_Exercise goal_
For the material below, return exactly the lines starting at the line containing "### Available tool" and ending at the line containing "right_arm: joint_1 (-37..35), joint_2", both ends included, and no others.

_Stored data_
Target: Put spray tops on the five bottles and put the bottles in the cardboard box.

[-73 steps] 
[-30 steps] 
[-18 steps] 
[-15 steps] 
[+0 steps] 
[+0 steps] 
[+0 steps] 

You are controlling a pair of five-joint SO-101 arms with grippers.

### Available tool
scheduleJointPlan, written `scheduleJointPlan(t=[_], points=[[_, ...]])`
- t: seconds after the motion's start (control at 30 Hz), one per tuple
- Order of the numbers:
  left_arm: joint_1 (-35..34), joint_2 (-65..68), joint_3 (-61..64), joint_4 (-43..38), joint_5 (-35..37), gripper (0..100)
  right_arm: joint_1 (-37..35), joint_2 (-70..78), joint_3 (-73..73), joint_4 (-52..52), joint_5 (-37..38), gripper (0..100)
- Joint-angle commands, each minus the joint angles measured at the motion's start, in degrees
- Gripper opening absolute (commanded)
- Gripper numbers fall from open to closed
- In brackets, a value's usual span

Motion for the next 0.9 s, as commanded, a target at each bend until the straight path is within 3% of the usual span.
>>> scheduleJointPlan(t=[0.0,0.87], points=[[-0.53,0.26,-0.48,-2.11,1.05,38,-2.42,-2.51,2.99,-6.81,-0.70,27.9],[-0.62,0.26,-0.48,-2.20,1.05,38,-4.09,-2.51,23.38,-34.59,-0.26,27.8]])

_Problem solution_
### Available tool
scheduleJointPlan, written `scheduleJointPlan(t=[_], points=[[_, ...]])`
- t: seconds after the motion's start (control at 30 Hz), one per tuple
- Order of the numbers:
  left_arm: joint_1 (-35..34), joint_2 (-65..68), joint_3 (-61..64), joint_4 (-43..38), joint_5 (-35..37), gripper (0..100)
  right_arm: joint_1 (-37..35), joint_2 (-70..78), joint_3 (-73..73), joint_4 (-52..52), joint_5 (-37..38), gripper (0..100)

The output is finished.